CHIUDE IL COMITATO VERITA' E GIUSTIZIA PER GENOVA
Domenica venti luglio è stato il tredicesimo anniversario dell'omicidio di
Carlo Giuliani, il giovane ammazzato da un colpo di pistola - partito da una
camionetta dei carabinieri - durante gli scontri che accompagnarono lo
svolgimento della riunione del G8 a Genova.
La sera di questa triste ricorrenza, dopo aver dato luogo alla ormai solita
commemorazione in piazza Alimonda, il consigliere comunale indipendente della
Federazione della Sinistra - presidente della sua componente Forum Ambientalista,
e soprattutto da sempre vicino ai movimenti quale il Forum Sociale Mondiale -
Antonio Bruno ha annunciato lo scioglimento del Comitato verità e giustizia.
Questo a causa principalmente di due fattori: "i processi sono finiti, e
c'è la sensazione di sconfitta e di isolamento politico" in chi ha
sostenuto battaglie come l'istituzione di una Commissione parlamentare
d'inchiesta sui fatti, e l'istituzione dell'obbligo di identificabilità delle
forze repressive dello Stato borghese presenti sui 'campi di battaglia'.

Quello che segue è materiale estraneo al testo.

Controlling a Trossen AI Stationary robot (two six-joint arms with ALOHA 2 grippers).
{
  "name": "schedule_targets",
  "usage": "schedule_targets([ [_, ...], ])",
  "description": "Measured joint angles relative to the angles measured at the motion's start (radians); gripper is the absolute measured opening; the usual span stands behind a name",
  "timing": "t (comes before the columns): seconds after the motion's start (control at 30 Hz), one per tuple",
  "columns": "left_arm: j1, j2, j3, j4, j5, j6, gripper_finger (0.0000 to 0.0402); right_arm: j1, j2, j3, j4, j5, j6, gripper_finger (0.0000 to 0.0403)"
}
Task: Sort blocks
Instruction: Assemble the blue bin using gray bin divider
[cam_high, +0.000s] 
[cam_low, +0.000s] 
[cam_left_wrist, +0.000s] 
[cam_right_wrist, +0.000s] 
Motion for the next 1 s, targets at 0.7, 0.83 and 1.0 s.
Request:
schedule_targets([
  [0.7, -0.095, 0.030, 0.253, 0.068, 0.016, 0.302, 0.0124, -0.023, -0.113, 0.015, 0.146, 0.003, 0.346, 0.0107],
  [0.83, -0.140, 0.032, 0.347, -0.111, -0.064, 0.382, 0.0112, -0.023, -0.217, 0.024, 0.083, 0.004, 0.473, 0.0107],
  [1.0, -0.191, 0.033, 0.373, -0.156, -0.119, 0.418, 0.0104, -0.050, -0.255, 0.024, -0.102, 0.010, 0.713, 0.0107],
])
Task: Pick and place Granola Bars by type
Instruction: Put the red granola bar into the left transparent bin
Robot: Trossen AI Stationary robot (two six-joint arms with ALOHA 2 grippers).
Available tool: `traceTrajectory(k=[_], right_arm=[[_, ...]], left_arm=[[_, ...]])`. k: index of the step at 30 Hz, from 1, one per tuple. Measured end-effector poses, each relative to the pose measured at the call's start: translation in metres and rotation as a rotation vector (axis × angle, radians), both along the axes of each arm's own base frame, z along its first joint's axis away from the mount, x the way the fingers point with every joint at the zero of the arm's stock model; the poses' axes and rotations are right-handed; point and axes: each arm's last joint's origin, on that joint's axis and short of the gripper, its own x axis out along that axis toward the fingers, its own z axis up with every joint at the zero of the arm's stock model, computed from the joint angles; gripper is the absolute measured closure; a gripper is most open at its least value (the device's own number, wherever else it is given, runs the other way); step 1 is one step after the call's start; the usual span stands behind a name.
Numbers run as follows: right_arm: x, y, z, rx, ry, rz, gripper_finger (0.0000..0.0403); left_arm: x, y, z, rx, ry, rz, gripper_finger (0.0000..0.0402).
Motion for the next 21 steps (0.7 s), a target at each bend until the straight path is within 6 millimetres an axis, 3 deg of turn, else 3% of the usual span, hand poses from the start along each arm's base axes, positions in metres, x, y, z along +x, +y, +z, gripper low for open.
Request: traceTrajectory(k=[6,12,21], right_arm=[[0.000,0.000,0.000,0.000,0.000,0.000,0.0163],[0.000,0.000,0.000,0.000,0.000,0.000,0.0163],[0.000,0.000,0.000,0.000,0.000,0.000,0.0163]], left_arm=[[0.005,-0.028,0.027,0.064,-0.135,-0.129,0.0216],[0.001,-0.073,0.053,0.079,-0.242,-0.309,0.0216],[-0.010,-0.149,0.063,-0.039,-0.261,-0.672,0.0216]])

Della decisione dell'organismo in questione posso solo prendere atto; ciò non
toglie che vorrei sapere perché a nessuno è mai venuto in mente di porre in
stato d'accusa, come mandante - e comandante sul campo, visto che in quei
giorni era a Genova - delle violenze perpetrate dalle 'forze dell'ordine',
l'allora ministro degli Affari interni, il fascista Gianfranco Fini.
Tanto più che ora non è più coperto dall'impunità parlamentare, e quindi può
essere arrestato e processato senza dover chiedere l'autorizzazione a nessuno.